* ASSIGNMENT *
Every entry must be duplicated precisely as written.

[[ EXTRACTED DATA open ]]

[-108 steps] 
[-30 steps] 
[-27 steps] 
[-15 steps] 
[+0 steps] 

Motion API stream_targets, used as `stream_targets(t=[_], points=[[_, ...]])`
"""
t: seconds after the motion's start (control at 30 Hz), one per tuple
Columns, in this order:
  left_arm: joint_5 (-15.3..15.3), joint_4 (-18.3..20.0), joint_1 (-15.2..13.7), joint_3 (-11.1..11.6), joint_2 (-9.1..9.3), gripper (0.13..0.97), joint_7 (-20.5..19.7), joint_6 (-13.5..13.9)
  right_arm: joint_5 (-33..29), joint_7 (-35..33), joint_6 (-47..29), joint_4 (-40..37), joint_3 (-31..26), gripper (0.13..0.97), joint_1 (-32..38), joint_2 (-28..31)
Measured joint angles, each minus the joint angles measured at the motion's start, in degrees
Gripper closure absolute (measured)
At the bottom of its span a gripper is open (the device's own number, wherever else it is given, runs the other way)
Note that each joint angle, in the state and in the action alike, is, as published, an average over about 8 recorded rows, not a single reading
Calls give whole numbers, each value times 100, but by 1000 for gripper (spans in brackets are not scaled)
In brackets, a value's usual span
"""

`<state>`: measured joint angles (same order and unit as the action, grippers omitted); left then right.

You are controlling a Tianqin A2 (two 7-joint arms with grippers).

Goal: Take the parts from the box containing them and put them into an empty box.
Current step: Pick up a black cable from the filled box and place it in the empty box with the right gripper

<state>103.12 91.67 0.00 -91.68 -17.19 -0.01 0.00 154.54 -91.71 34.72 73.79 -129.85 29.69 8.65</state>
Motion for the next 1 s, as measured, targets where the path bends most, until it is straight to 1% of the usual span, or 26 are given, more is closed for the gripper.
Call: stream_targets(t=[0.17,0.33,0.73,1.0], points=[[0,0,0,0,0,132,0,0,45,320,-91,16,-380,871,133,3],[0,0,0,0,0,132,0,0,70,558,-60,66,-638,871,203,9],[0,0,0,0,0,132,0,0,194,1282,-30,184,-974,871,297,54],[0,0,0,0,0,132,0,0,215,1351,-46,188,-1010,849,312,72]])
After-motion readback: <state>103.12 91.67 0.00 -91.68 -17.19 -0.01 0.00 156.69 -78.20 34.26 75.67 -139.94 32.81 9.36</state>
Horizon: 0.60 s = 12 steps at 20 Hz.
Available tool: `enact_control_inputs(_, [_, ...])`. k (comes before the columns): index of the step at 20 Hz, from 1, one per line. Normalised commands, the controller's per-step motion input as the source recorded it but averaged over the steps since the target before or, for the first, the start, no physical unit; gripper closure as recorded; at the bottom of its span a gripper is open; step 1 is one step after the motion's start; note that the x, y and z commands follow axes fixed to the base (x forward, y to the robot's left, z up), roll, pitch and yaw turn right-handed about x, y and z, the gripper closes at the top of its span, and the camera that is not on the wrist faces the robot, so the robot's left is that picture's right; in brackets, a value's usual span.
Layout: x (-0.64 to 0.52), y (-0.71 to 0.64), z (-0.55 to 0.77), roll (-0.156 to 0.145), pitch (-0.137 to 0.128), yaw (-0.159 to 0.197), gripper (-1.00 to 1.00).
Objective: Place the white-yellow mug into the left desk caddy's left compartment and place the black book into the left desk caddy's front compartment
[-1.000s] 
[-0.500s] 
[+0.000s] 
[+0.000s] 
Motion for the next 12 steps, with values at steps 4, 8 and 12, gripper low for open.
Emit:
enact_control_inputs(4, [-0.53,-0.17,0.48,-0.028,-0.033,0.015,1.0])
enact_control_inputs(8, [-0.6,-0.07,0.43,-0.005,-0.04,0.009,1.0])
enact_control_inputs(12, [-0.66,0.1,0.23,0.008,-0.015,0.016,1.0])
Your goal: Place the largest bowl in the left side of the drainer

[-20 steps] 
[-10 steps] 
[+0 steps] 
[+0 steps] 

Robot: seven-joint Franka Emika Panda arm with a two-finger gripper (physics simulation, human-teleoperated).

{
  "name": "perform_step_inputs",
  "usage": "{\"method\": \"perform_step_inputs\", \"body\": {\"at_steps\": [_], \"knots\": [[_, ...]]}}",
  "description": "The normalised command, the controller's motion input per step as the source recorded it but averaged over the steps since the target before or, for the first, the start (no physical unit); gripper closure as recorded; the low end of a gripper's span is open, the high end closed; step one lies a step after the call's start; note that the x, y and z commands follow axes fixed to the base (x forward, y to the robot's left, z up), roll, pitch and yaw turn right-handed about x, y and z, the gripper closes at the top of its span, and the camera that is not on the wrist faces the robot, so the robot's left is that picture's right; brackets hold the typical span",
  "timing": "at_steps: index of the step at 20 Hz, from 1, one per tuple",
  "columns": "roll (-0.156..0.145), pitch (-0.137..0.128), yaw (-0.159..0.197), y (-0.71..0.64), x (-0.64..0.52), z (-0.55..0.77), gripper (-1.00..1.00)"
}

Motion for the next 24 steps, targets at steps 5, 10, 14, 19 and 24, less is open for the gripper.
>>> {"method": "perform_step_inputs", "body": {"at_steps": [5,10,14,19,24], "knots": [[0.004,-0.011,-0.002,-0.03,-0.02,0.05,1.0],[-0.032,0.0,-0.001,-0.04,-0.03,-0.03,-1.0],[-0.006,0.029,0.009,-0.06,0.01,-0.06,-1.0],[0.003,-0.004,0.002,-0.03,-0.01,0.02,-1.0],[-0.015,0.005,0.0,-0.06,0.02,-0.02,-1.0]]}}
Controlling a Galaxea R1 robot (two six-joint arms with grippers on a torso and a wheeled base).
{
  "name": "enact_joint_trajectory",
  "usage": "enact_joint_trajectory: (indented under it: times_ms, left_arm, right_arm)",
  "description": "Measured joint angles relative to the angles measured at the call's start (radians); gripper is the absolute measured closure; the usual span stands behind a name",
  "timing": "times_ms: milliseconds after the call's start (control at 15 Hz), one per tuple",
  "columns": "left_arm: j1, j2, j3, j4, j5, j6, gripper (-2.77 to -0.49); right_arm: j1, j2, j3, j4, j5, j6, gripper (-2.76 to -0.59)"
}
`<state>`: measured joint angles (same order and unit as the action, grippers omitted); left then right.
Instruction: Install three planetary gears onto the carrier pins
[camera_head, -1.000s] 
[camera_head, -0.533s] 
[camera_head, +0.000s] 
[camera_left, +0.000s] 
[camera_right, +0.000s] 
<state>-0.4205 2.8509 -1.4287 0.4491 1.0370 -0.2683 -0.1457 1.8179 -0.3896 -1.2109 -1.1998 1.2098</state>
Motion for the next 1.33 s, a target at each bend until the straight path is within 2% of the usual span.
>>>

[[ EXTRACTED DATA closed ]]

* REPLY *
[-108 steps] 
[-30 steps] 
[-27 steps] 
[-15 steps] 
[+0 steps] 

Motion API stream_targets, used as `stream_targets(t=[_], points=[[_, ...]])`
"""
t: seconds after the motion's start (control at 30 Hz), one per tuple
Columns, in this order:
  left_arm: joint_5 (-15.3..15.3), joint_4 (-18.3..20.0), joint_1 (-15.2..13.7), joint_3 (-11.1..11.6), joint_2 (-9.1..9.3), gripper (0.13..0.97), joint_7 (-20.5..19.7), joint_6 (-13.5..13.9)
  right_arm: joint_5 (-33..29), joint_7 (-35..33), joint_6 (-47..29), joint_4 (-40..37), joint_3 (-31..26), gripper (0.13..0.97), joint_1 (-32..38), joint_2 (-28..31)
Measured joint angles, each minus the joint angles measured at the motion's start, in degrees
Gripper closure absolute (measured)
At the bottom of its span a gripper is open (the device's own number, wherever else it is given, runs the other way)
Note that each joint angle, in the state and in the action alike, is, as published, an average over about 8 recorded rows, not a single reading
Calls give whole numbers, each value times 100, but by 1000 for gripper (spans in brackets are not scaled)
In brackets, a value's usual span
"""

`<state>`: measured joint angles (same order and unit as the action, grippers omitted); left then right.

You are controlling a Tianqin A2 (two 7-joint arms with grippers).

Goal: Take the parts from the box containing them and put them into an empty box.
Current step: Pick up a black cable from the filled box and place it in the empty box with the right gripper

<state>103.12 91.67 0.00 -91.68 -17.19 -0.01 0.00 154.54 -91.71 34.72 73.79 -129.85 29.69 8.65</state>
Motion for the next 1 s, as measured, targets where the path bends most, until it is straight to 1% of the usual span, or 26 are given, more is closed for the gripper.
Call: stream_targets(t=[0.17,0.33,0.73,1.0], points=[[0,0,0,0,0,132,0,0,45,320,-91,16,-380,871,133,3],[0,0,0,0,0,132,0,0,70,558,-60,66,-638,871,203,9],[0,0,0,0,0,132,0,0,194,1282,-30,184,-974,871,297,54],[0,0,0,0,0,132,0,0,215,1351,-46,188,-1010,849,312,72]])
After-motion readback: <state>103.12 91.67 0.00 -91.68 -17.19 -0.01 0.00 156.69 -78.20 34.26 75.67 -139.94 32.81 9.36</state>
Horizon: 0.60 s = 12 steps at 20 Hz.
Available tool: `enact_control_inputs(_, [_, ...])`. k (comes before the columns): index of the step at 20 Hz, from 1, one per line. Normalised commands, the controller's per-step motion input as the source recorded it but averaged over the steps since the target before or, for the first, the start, no physical unit; gripper closure as recorded; at the bottom of its span a gripper is open; step 1 is one step after the motion's start; note that the x, y and z commands follow axes fixed to the base (x forward, y to the robot's left, z up), roll, pitch and yaw turn right-handed about x, y and z, the gripper closes at the top of its span, and the camera that is not on the wrist faces the robot, so the robot's left is that picture's right; in brackets, a value's usual span.
Layout: x (-0.64 to 0.52), y (-0.71 to 0.64), z (-0.55 to 0.77), roll (-0.156 to 0.145), pitch (-0.137 to 0.128), yaw (-0.159 to 0.197), gripper (-1.00 to 1.00).
Objective: Place the white-yellow mug into the left desk caddy's left compartment and place the black book into the left desk caddy's front compartment
[-1.000s] 
[-0.500s] 
[+0.000s] 
[+0.000s] 
Motion for the next 12 steps, with values at steps 4, 8 and 12, gripper low for open.
Emit:
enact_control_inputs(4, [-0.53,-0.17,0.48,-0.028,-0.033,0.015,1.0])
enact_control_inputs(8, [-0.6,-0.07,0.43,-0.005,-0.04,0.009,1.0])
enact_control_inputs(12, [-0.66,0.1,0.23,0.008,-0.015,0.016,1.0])
Your goal: Place the largest bowl in the left side of the drainer

[-20 steps] 
[-10 steps] 
[+0 steps] 
[+0 steps] 

Robot: seven-joint Franka Emika Panda arm with a two-finger gripper (physics simulation, human-teleoperated).

{
  "name": "perform_step_inputs",
  "usage": "{\"method\": \"perform_step_inputs\", \"body\": {\"at_steps\": [_], \"knots\": [[_, ...]]}}",
  "description": "The normalised command, the controller's motion input per step as the source recorded it but averaged over the steps since the target before or, for the first, the start (no physical unit); gripper closure as recorded; the low end of a gripper's span is open, the high end closed; step one lies a step after the call's start; note that the x, y and z commands follow axes fixed to the base (x forward, y to the robot's left, z up), roll, pitch and yaw turn right-handed about x, y and z, the gripper closes at the top of its span, and the camera that is not on the wrist faces the robot, so the robot's left is that picture's right; brackets hold the typical span",
  "timing": "at_steps: index of the step at 20 Hz, from 1, one per tuple",
  "columns": "roll (-0.156..0.145), pitch (-0.137..0.128), yaw (-0.159..0.197), y (-0.71..0.64), x (-0.64..0.52), z (-0.55..0.77), gripper (-1.00..1.00)"
}

Motion for the next 24 steps, targets at steps 5, 10, 14, 19 and 24, less is open for the gripper.
>>> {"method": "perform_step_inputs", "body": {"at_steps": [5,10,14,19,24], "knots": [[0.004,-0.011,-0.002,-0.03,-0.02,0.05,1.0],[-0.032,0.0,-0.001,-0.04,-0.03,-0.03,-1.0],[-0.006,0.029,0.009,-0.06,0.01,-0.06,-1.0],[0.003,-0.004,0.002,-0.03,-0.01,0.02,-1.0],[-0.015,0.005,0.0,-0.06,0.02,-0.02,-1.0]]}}
Controlling a Galaxea R1 robot (two six-joint arms with grippers on a torso and a wheeled base).
{
  "name": "enact_joint_trajectory",
  "usage": "enact_joint_trajectory: (indented under it: times_ms, left_arm, right_arm)",
  "description": "Measured joint angles relative to the angles measured at the call's start (radians); gripper is the absolute measured closure; the usual span stands behind a name",
  "timing": "times_ms: milliseconds after the call's start (control at 15 Hz), one per tuple",
  "columns": "left_arm: j1, j2, j3, j4, j5, j6, gripper (-2.77 to -0.49); right_arm: j1, j2, j3, j4, j5, j6, gripper (-2.76 to -0.59)"
}
`<state>`: measured joint angles (same order and unit as the action, grippers omitted); left then right.
Instruction: Install three planetary gears onto the carrier pins
[camera_head, -1.000s] 
[camera_head, -0.533s] 
[camera_head, +0.000s] 
[camera_left, +0.000s] 
[camera_right, +0.000s] 
<state>-0.4205 2.8509 -1.4287 0.4491 1.0370 -0.2683 -0.1457 1.8179 -0.3896 -1.2109 -1.1998 1.2098</state>
Motion for the next 1.33 s, a target at each bend until the straight path is within 2% of the usual span.
>>>

That is the entire output.